Not sure if this is allowed due to privacy concerns or not, Is there any way my app can know what all apps share data with HealthKit, preferably date range and type of data as well.
OR
Do I need to build the comparison logic in my app itself to detect duplicate data based on date and actual data?
Upvotes: 1
Views: 2108
Reputation: 908
The best way to do this with the HealthKit API is to simply not process data that comes from providers that your app can already integrate with. Every HKObject has an HKSource property, and that HKSource will give you the bundle identifier of the application that created it. You can use this to create a blacklist of sources to reject from HealthKit.
Upvotes: 3
Reputation: 1483
HealthKit framework is a centralized store for health data among various applications with in the iPhone device. So, all the health apps can share health data with HealthKit store.
For your case, there may be possibly 2 solutions available.
Simply stop updating health data from all other health apps like Strava, RunKeeper, etc., and read same information from Apple's HEALTH app to avoid duplicate records.

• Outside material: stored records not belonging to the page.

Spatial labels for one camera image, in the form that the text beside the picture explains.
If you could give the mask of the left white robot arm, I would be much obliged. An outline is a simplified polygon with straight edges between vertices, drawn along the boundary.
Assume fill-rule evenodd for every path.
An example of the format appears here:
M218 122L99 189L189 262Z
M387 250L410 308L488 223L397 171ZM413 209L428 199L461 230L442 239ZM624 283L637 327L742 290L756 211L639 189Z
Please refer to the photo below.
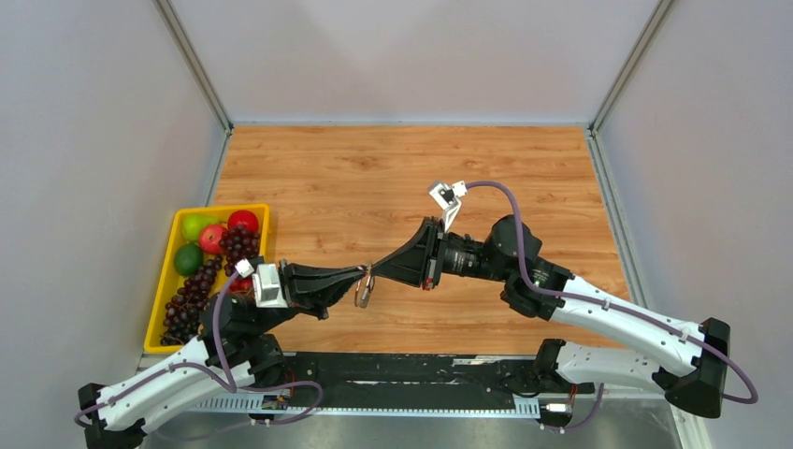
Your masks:
M137 448L165 422L222 393L278 395L304 386L288 374L271 331L299 314L324 320L368 274L364 266L317 268L241 259L179 350L112 385L86 384L79 412L89 448Z

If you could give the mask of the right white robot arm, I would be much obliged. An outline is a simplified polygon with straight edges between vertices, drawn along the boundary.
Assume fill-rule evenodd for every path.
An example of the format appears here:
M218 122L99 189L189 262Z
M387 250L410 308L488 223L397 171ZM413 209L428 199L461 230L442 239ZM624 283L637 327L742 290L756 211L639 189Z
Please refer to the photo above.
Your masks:
M565 383L607 383L658 393L673 406L704 418L722 412L729 326L698 324L643 309L540 257L541 241L513 215L496 221L483 241L447 233L426 217L407 243L376 262L374 277L425 290L444 274L500 282L501 299L517 313L589 329L623 349L587 348L545 340L534 377L546 390Z

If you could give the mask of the black headed silver key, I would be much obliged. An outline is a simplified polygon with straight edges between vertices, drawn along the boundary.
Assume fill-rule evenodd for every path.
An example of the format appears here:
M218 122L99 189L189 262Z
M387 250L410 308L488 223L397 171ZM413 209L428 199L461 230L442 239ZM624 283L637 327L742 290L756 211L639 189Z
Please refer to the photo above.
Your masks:
M366 280L364 282L364 289L363 289L363 294L362 294L362 299L364 301L368 301L369 300L369 298L371 296L371 292L372 292L373 287L374 287L374 283L375 283L375 276L373 274L373 266L369 266L368 269L367 269L367 277L366 277Z

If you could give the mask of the silver keyring with keys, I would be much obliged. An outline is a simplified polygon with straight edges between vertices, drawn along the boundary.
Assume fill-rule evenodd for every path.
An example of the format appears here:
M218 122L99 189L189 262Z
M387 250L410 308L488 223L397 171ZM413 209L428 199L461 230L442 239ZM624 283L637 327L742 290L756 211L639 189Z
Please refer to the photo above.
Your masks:
M353 298L354 306L359 309L368 306L376 282L376 278L371 274L371 265L362 267L362 270L364 275L356 284Z

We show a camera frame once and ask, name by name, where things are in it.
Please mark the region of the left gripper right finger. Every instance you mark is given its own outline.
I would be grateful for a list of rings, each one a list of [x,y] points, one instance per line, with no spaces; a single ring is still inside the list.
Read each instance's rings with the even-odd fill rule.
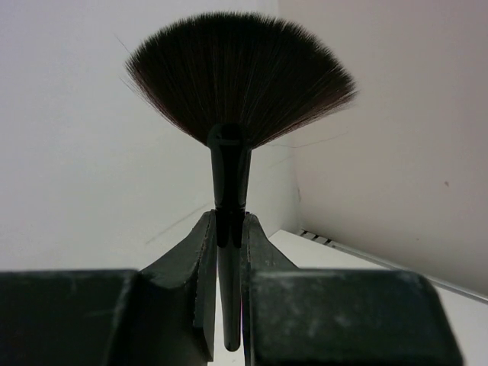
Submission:
[[[247,365],[462,365],[437,290],[401,270],[299,268],[247,214],[241,249]]]

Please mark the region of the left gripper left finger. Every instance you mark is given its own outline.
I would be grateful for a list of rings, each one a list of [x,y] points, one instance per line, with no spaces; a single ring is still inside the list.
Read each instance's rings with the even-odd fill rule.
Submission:
[[[214,359],[215,216],[143,270],[4,271],[3,365],[206,365]]]

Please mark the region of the black fan makeup brush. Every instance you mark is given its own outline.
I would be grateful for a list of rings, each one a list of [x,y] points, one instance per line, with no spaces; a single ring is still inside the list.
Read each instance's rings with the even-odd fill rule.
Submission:
[[[156,111],[210,150],[224,345],[234,352],[252,152],[344,108],[355,80],[307,29],[258,13],[176,21],[146,38],[125,67]]]

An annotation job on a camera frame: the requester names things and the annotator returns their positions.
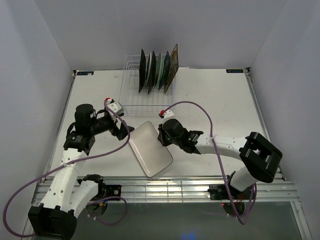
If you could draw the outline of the white rectangular plate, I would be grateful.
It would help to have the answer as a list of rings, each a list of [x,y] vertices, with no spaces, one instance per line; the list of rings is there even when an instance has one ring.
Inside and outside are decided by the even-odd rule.
[[[158,141],[158,132],[147,121],[130,133],[129,144],[145,175],[154,177],[173,163],[173,156]]]

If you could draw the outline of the teal square plate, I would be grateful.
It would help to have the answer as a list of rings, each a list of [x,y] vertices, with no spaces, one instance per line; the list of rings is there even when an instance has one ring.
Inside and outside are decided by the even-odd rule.
[[[161,76],[159,79],[158,90],[160,90],[165,83],[165,76],[169,68],[169,63],[170,63],[170,54],[167,51],[163,60],[163,66],[162,66]]]

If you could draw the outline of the mint green round flower plate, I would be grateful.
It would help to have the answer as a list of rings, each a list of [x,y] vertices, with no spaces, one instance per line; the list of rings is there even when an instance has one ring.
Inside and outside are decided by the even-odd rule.
[[[159,86],[159,81],[160,81],[160,75],[162,74],[163,71],[163,54],[160,52],[157,57],[157,62],[156,62],[156,72],[155,72],[155,83],[154,86],[158,87]]]

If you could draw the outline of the black floral plate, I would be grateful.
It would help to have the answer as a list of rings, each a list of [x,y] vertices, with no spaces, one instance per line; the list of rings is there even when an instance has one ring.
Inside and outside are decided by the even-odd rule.
[[[141,49],[140,62],[139,62],[139,88],[140,93],[145,86],[146,80],[146,55],[143,49]]]
[[[151,93],[154,84],[155,84],[155,78],[156,78],[156,65],[157,65],[157,58],[156,58],[156,54],[153,51],[152,52],[152,69],[151,69],[151,84],[148,88],[148,94]]]

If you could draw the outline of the cream square flower plate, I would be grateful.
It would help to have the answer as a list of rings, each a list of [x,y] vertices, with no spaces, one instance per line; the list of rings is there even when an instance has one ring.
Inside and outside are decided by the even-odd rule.
[[[179,69],[178,44],[176,44],[170,55],[170,68],[167,79],[164,84],[164,92],[166,93]]]

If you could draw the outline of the round white green-rimmed plate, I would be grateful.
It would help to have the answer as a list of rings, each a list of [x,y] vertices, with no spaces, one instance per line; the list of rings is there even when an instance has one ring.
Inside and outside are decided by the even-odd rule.
[[[150,52],[148,57],[148,64],[146,68],[146,80],[145,80],[145,87],[149,88],[151,85],[152,80],[152,56],[153,54]]]

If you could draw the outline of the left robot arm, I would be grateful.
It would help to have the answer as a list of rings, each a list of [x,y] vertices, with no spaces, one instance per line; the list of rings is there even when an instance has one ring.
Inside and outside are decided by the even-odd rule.
[[[35,235],[59,240],[72,238],[77,227],[77,218],[89,206],[103,215],[108,201],[121,201],[120,193],[113,193],[98,174],[88,174],[79,179],[85,158],[95,143],[96,135],[110,132],[118,140],[129,139],[133,127],[124,121],[122,105],[106,98],[104,108],[96,111],[91,104],[78,105],[74,122],[67,129],[59,170],[38,206],[32,206],[28,219]]]

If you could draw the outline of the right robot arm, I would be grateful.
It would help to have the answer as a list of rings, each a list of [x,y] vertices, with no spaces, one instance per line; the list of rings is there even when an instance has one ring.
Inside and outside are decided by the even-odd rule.
[[[188,154],[214,154],[234,158],[244,167],[227,180],[226,194],[237,199],[256,182],[272,183],[283,153],[259,132],[246,137],[211,137],[202,131],[187,130],[177,119],[158,126],[158,141],[162,146],[176,145]]]

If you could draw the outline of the dark label sticker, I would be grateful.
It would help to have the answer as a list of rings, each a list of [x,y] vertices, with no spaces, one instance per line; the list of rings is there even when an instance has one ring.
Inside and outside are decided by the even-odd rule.
[[[92,76],[94,71],[78,71],[76,73],[77,76]]]
[[[240,73],[244,73],[243,69],[226,69],[226,72],[228,74],[240,74]]]

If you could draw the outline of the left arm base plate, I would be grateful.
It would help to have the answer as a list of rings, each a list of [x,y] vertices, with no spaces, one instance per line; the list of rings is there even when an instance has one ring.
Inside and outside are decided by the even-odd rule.
[[[120,184],[106,184],[103,189],[103,198],[120,197],[122,194],[122,186]]]

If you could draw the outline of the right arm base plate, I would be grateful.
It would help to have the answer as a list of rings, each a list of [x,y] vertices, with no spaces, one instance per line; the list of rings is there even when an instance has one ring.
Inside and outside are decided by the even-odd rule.
[[[224,184],[210,184],[207,191],[211,200],[228,200],[226,186]],[[252,192],[251,187],[247,187],[244,191],[239,191],[229,186],[229,191],[233,200],[249,200]]]

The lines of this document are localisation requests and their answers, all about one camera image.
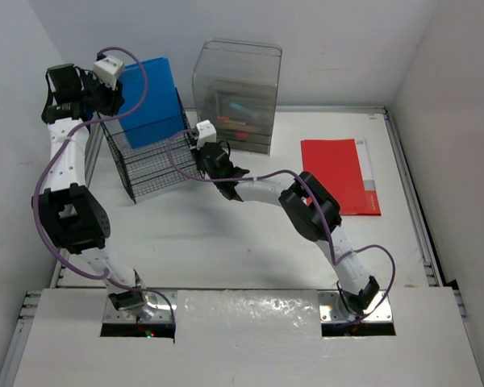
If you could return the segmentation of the pink black highlighter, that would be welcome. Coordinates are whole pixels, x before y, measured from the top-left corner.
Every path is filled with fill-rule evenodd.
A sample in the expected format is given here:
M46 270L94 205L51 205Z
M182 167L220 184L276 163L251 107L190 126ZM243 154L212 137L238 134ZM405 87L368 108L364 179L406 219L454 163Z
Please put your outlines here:
M233 140L239 140L239 141L248 141L250 138L250 134L245 131L219 130L218 136L223 137L225 139L233 139Z

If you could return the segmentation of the orange black highlighter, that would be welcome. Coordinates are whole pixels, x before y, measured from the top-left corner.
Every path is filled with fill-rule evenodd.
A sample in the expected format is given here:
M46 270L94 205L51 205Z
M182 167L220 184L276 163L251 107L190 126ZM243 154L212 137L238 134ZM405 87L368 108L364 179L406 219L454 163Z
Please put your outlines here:
M247 121L244 121L244 120L241 120L241 119L234 119L234 118L230 118L230 117L227 117L227 116L221 116L219 117L219 121L221 123L230 123L230 124L235 124L235 125L246 125L248 122Z

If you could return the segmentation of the blue glue stick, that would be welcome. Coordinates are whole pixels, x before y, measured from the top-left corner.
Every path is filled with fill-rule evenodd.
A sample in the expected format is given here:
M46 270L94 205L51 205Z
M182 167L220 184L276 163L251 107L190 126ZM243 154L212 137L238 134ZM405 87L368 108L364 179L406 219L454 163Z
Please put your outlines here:
M241 114L246 114L247 116L253 118L253 119L257 119L259 117L259 114L254 111L254 110L251 110L245 106L242 106L236 102L231 102L229 104L229 106L233 109L233 110L236 110L238 112L240 112Z

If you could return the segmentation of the black wire mesh shelf rack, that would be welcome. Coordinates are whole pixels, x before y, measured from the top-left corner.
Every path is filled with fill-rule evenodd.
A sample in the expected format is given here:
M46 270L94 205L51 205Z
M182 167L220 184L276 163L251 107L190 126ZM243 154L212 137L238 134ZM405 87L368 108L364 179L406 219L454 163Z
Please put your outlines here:
M142 127L121 129L116 121L101 123L120 181L137 203L171 190L187 177L200 177L191 151L190 122L182 101L180 113Z

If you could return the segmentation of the blue folder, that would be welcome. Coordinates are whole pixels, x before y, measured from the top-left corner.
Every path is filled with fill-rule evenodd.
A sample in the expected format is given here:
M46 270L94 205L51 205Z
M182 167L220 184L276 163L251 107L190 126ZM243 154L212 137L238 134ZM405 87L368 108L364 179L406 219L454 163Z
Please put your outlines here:
M185 129L169 60L160 57L141 63L148 77L148 92L136 111L119 120L133 149L158 143ZM131 64L126 67L119 80L123 84L124 99L119 114L123 114L139 102L144 91L144 78L139 66Z

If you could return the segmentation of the clear plastic drawer organizer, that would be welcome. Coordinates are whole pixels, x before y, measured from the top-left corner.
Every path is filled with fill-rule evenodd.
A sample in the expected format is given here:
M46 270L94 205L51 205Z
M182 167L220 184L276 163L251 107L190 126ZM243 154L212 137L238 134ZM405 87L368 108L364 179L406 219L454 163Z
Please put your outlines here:
M282 48L241 40L210 39L204 43L194 66L192 90L199 121L210 120L217 140L232 149L268 155L271 150ZM236 102L259 114L253 119L233 110ZM246 125L226 124L219 117L247 121ZM248 141L225 139L219 130L245 131Z

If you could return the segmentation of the red folder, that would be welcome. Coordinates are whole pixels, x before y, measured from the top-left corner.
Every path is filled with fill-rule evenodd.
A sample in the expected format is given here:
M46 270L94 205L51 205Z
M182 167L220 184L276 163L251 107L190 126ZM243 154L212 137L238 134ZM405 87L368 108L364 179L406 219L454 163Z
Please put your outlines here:
M382 214L365 139L305 139L303 169L338 201L342 215Z

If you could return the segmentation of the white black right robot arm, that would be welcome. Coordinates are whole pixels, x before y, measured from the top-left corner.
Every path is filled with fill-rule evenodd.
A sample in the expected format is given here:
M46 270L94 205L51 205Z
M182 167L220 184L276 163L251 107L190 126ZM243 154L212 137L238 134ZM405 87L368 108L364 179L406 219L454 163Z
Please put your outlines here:
M359 318L365 315L378 295L379 284L346 238L339 203L313 174L282 170L268 177L252 177L247 169L236 167L230 154L215 142L198 141L192 153L198 169L227 200L281 208L293 228L326 256L348 312Z

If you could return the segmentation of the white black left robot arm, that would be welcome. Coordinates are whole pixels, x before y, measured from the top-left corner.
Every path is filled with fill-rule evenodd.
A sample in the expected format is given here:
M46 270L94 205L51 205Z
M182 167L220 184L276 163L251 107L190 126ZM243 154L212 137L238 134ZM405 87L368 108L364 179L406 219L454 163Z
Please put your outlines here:
M140 315L148 304L136 270L108 246L111 225L86 181L86 145L92 126L118 114L124 100L116 76L106 82L75 64L47 69L48 96L41 118L50 135L50 161L32 197L35 224L46 246L80 256L92 269L84 277L103 281L117 311Z

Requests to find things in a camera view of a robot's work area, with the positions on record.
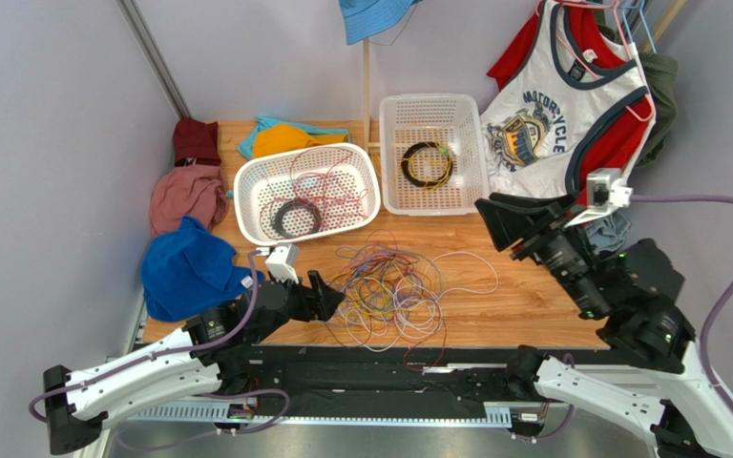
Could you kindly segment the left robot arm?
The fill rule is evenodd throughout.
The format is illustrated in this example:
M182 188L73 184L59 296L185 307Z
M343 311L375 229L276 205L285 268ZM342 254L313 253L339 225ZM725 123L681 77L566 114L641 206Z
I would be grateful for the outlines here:
M64 365L43 373L42 405L53 455L72 453L101 433L151 407L202 394L245 389L242 355L290 321L327 322L345 294L311 270L309 285L270 278L238 298L204 310L162 339L87 369Z

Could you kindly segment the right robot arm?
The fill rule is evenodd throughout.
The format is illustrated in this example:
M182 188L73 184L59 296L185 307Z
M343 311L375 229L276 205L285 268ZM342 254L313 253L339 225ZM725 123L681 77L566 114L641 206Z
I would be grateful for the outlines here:
M598 257L576 197L492 194L476 208L496 250L544 266L620 364L658 388L645 395L606 383L528 345L506 367L508 386L526 400L567 403L640 438L657 457L733 457L733 395L706 355L706 335L677 307L684 278L652 239Z

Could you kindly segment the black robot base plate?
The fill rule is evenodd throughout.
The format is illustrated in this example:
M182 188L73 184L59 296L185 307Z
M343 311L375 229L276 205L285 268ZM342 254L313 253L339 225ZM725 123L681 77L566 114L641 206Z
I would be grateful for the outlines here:
M258 393L257 413L477 414L484 403L545 404L510 381L512 348L365 348L259 345L220 350L220 394Z

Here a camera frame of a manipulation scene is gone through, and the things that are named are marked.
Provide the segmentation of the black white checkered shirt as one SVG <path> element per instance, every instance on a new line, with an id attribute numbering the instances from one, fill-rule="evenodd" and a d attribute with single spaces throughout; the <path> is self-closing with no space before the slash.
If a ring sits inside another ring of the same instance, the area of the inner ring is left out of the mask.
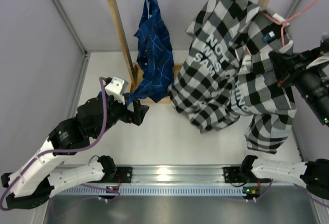
<path id="1" fill-rule="evenodd" d="M 173 108 L 201 133 L 250 116 L 248 149 L 275 154 L 296 113 L 292 90 L 278 87 L 269 57 L 293 50 L 285 19 L 250 0 L 208 0 L 186 33 L 189 53 L 169 86 Z"/>

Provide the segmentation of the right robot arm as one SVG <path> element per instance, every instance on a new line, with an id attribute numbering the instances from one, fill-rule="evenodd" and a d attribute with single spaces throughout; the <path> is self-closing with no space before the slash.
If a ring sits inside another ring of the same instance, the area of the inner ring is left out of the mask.
<path id="1" fill-rule="evenodd" d="M 328 40 L 320 46 L 299 53 L 269 54 L 274 64 L 279 88 L 295 87 L 323 126 L 328 126 Z M 328 160 L 319 158 L 301 162 L 269 160 L 248 155 L 240 165 L 239 175 L 245 181 L 272 179 L 294 184 L 305 193 L 328 200 Z"/>

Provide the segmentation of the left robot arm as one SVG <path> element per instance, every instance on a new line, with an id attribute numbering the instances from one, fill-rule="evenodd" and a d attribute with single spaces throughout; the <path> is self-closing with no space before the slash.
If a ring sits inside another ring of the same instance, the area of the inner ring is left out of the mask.
<path id="1" fill-rule="evenodd" d="M 117 167 L 110 156 L 61 172 L 54 169 L 67 158 L 89 149 L 90 139 L 98 142 L 118 121 L 140 125 L 149 110 L 134 100 L 133 110 L 114 97 L 96 97 L 77 109 L 75 117 L 60 122 L 48 135 L 36 154 L 14 173 L 1 176 L 6 189 L 1 197 L 1 210 L 30 210 L 46 203 L 56 194 L 88 182 L 111 182 Z"/>

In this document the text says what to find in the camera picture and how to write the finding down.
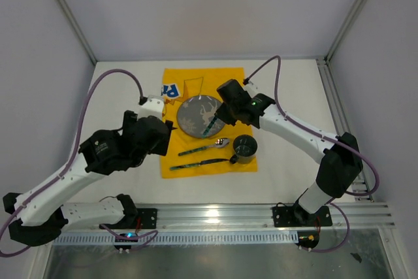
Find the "fork with green handle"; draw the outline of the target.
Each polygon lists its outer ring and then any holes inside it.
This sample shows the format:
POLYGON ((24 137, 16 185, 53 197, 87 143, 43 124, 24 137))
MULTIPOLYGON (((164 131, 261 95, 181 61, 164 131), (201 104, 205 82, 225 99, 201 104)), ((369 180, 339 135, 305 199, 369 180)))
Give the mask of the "fork with green handle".
POLYGON ((211 137, 218 133, 217 130, 217 117, 214 115, 212 119, 210 120, 209 124, 207 125, 207 128, 203 131, 202 137, 207 138, 211 137))

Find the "spoon with green handle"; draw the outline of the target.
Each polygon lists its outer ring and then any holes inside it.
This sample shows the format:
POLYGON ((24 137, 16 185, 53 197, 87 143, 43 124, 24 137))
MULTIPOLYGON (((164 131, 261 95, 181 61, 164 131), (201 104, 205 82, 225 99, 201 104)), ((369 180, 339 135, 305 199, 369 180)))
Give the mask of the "spoon with green handle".
POLYGON ((186 155, 189 155, 189 154, 202 152, 202 151, 205 151, 205 150, 208 150, 208 149, 211 149, 211 148, 224 148, 229 143, 230 143, 229 138, 220 138, 220 139, 217 139, 214 144, 209 144, 209 145, 201 146, 201 147, 194 148, 194 149, 191 149, 191 150, 186 150, 184 152, 178 153, 178 156, 186 156, 186 155))

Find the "dark green mug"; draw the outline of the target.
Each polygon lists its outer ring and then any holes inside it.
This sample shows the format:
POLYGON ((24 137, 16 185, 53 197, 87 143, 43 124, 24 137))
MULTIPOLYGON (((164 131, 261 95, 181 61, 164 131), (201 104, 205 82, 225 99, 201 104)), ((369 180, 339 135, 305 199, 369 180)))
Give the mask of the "dark green mug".
POLYGON ((257 149, 257 141, 251 135, 240 135, 233 141, 234 154, 229 162, 232 164, 248 164, 255 158, 257 149))

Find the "grey reindeer plate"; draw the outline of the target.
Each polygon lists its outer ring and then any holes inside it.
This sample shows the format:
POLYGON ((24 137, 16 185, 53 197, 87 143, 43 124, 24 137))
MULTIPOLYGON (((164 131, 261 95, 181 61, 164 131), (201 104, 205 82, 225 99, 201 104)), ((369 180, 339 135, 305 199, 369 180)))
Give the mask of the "grey reindeer plate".
POLYGON ((178 127, 187 135, 202 139, 221 102, 215 97, 198 95, 184 101, 177 111, 178 127))

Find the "knife with green handle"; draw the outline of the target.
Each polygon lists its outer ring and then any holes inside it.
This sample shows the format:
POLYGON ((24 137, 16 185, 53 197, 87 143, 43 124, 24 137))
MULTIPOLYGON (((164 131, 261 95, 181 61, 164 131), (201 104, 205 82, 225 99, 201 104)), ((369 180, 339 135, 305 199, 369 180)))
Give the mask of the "knife with green handle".
POLYGON ((189 169, 189 168, 193 168, 193 167, 200 167, 203 165, 211 165, 214 163, 221 163, 221 162, 229 162, 229 159, 226 158, 215 158, 215 159, 207 159, 207 160, 203 160, 200 162, 196 162, 196 163, 189 163, 189 164, 185 164, 185 165, 177 165, 177 166, 173 166, 170 167, 169 170, 170 171, 177 171, 177 170, 181 170, 181 169, 189 169))

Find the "yellow Pikachu cloth placemat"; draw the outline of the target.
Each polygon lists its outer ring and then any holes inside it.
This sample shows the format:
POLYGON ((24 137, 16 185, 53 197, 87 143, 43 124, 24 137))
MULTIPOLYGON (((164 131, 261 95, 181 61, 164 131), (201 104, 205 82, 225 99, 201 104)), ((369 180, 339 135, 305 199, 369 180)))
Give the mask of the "yellow Pikachu cloth placemat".
POLYGON ((177 123, 177 111, 180 105, 187 99, 208 95, 221 102, 221 97, 216 89, 230 79, 239 82, 244 80, 243 68, 215 68, 215 69, 169 69, 163 73, 162 96, 165 100, 163 117, 173 122, 174 129, 170 137, 167 155, 160 159, 161 175, 163 178, 184 178, 190 176, 223 174, 226 172, 256 172, 257 160, 253 159, 248 164, 232 164, 230 162, 214 163, 189 169, 170 171, 169 168, 177 165, 196 163, 207 159, 226 158, 233 156, 233 144, 229 143, 224 148, 211 148, 202 152, 178 156, 178 153, 201 146, 214 144, 217 139, 229 138, 234 140, 240 135, 252 135, 250 126, 237 122, 236 125, 225 125, 217 121, 218 133, 207 138, 197 139, 184 133, 177 123))

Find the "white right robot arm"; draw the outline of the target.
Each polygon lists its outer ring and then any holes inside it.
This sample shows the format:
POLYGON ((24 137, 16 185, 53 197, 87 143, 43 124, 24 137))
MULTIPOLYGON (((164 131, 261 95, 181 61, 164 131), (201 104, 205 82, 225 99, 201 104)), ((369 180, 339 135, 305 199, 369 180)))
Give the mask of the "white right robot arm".
POLYGON ((314 183, 292 206, 293 219, 300 225, 315 220, 318 210, 328 201, 343 196, 363 169, 358 156, 357 139, 345 132, 342 136, 308 132, 305 125, 295 125, 292 117, 280 110, 271 97, 258 93, 253 84, 241 86, 230 79, 217 88, 222 104, 216 117, 228 125, 241 122, 275 134, 308 154, 317 164, 314 183))

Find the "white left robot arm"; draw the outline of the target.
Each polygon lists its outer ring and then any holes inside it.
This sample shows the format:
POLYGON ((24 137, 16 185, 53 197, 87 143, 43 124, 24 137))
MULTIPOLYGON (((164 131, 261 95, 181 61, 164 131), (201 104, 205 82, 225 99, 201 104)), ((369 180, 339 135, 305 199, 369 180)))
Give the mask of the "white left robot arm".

Read health data from all other health apps which you would prefer and omit the health data fetching from Apple's HEALTH app, which was entered from Strava, RunKeeper, etc., Sample to get the health data based on source is https://stackoverflow.com/a/29346592/1295573
Upvotes: 0
Reputation: 3607
Yes you can do this with health kit.
The HealthKit store provides a number of methods for accessing its data.